*** EXTRACTED ENTRIES ***
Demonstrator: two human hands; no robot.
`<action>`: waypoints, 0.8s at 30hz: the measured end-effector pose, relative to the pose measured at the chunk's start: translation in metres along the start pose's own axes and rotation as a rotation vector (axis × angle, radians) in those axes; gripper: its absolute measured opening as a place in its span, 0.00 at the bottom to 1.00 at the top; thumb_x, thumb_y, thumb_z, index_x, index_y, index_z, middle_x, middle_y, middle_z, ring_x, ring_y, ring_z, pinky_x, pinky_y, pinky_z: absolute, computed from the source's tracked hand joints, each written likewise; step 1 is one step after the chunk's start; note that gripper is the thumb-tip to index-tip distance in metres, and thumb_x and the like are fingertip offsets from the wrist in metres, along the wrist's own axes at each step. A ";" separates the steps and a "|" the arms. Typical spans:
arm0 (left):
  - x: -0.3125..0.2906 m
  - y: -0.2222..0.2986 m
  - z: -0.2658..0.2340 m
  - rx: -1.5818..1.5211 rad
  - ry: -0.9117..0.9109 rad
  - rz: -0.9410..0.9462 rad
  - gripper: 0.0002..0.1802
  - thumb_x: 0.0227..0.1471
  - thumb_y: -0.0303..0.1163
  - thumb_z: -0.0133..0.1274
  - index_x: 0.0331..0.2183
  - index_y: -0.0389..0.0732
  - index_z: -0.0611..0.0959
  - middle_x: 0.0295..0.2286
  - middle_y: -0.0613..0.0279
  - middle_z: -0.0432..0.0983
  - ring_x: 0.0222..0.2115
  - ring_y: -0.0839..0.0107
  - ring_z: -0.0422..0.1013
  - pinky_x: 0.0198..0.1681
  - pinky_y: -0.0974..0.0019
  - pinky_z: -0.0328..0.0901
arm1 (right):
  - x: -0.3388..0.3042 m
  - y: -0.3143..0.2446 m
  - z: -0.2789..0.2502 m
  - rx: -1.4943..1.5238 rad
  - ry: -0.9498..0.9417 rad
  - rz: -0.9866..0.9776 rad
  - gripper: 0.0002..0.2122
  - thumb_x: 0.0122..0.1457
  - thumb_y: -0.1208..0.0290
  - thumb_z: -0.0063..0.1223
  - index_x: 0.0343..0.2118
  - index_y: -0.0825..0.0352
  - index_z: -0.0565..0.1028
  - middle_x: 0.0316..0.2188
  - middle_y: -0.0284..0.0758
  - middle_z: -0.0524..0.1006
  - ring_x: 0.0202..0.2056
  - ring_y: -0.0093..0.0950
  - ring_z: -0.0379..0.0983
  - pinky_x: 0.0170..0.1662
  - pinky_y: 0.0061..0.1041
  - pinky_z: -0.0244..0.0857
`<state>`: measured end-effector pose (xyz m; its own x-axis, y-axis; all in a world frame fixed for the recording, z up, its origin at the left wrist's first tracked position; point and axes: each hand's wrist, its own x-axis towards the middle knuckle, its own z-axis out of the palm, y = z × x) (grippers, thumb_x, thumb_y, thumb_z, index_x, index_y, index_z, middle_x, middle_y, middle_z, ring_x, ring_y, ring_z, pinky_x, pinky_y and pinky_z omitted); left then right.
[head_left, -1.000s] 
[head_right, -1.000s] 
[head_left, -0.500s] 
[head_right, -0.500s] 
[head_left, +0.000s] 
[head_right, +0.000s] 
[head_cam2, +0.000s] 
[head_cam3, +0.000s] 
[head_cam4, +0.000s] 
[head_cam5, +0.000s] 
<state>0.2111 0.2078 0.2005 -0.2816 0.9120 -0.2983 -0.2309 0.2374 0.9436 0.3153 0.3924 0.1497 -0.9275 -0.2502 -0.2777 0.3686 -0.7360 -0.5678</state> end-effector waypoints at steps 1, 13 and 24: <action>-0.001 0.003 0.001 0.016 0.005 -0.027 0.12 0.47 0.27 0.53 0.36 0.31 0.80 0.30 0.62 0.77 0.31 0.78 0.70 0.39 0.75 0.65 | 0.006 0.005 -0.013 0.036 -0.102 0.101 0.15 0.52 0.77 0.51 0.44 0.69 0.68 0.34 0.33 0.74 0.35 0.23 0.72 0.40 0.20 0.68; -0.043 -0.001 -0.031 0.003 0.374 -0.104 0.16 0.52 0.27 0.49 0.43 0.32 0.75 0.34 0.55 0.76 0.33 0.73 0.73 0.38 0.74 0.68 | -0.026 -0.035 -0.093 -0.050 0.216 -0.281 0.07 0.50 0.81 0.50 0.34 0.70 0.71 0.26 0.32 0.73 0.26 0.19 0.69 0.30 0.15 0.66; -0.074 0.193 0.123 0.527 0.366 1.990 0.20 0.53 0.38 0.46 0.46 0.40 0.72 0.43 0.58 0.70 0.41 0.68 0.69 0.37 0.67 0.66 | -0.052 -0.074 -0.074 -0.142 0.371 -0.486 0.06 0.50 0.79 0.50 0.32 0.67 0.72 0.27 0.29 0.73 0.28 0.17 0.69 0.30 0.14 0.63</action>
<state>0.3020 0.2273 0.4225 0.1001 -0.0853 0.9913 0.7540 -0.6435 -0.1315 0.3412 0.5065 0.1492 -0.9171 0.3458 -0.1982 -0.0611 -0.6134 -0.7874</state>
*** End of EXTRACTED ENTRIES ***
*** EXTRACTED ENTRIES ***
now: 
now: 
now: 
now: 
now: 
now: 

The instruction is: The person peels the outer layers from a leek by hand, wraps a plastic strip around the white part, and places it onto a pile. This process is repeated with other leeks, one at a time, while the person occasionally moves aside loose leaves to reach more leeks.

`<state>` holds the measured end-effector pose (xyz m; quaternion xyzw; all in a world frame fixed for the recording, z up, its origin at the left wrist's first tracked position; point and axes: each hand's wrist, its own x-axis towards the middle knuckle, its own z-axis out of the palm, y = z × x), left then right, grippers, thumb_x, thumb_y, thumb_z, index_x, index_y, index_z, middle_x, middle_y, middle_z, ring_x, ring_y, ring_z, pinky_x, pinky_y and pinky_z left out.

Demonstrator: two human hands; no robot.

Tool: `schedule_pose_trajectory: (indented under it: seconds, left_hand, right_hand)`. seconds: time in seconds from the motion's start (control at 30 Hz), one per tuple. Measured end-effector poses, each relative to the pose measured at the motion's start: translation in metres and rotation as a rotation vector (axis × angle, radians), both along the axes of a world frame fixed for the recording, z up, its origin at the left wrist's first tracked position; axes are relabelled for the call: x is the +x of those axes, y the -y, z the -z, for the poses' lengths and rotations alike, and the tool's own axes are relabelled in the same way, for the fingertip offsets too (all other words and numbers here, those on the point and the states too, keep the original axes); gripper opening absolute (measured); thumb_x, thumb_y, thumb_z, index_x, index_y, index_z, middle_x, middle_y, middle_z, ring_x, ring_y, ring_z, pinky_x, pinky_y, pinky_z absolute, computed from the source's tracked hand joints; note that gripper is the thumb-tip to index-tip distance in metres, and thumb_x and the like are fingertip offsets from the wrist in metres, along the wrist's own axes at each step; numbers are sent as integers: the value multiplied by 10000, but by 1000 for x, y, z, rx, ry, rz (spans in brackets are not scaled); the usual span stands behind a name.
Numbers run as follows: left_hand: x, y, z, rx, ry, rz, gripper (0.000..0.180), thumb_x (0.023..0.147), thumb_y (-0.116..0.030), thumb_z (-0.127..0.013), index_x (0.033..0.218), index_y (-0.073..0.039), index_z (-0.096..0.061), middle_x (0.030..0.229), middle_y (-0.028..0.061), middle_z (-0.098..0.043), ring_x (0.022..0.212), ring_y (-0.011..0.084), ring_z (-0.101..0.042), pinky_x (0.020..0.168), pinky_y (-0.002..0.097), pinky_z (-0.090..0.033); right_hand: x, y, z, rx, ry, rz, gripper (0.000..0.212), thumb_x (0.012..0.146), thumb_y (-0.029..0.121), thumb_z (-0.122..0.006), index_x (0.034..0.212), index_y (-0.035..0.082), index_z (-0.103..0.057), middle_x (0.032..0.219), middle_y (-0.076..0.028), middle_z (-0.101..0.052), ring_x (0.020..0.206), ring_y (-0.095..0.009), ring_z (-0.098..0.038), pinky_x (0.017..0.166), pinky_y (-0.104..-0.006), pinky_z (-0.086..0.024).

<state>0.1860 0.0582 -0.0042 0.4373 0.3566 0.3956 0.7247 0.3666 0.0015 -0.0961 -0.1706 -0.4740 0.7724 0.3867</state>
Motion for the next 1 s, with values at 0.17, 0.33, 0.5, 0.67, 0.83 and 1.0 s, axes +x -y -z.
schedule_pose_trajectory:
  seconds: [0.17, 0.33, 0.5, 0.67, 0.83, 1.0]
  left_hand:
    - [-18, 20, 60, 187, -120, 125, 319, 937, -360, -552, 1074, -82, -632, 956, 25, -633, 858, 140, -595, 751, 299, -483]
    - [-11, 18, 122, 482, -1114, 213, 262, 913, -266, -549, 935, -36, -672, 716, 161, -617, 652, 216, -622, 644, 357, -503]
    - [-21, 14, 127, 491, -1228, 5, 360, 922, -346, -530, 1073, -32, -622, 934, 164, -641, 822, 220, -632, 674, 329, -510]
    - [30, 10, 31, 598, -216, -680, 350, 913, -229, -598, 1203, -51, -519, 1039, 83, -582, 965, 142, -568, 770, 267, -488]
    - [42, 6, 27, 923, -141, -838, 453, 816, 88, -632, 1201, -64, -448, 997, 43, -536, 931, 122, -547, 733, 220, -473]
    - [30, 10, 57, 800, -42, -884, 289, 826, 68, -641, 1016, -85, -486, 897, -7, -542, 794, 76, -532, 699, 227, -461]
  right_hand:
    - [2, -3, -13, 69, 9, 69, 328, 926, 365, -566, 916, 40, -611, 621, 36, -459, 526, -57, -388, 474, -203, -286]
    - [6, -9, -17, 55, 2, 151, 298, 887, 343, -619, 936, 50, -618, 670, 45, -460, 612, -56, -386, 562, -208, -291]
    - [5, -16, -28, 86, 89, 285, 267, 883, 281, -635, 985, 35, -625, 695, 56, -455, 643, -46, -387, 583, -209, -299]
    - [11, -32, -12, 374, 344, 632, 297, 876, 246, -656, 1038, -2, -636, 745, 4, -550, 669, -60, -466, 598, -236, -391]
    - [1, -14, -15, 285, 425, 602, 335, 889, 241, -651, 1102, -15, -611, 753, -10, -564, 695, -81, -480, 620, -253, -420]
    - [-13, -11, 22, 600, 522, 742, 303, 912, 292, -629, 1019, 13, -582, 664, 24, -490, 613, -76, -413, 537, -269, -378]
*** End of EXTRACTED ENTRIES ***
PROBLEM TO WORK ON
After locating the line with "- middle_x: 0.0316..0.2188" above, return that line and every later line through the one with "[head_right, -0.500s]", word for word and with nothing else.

RESPONSE AREA
  - middle_x: 0.0316..0.2188
  - middle_y: -0.0284..0.0758
  - middle_z: -0.0524..0.1006
  - ring_x: 0.0202..0.2056
  - ring_y: -0.0093..0.0950
  - ring_z: -0.0379..0.0983
  - pinky_x: 0.0170..0.1662
  - pinky_y: 0.0061..0.1041
  - pinky_z: -0.0244..0.0857
`<state>`: measured end-effector pose (xyz m; its own x-axis, y-axis; all in a world frame fixed for the recording, z up, its origin at the left wrist's first tracked position; point and axes: each hand's wrist, its own x-axis towards the middle knuckle, its own z-axis out of the palm, y = z × x) (grippers, thumb_x, thumb_y, thumb_z, index_x, index_y, index_z, middle_x, middle_y, middle_z, ring_x, ring_y, ring_z, pinky_x, pinky_y and pinky_z omitted); left then right.
[head_left, -1.000s] 
[head_right, -1.000s] 
[head_left, -0.500s] 
[head_right, -0.500s] 

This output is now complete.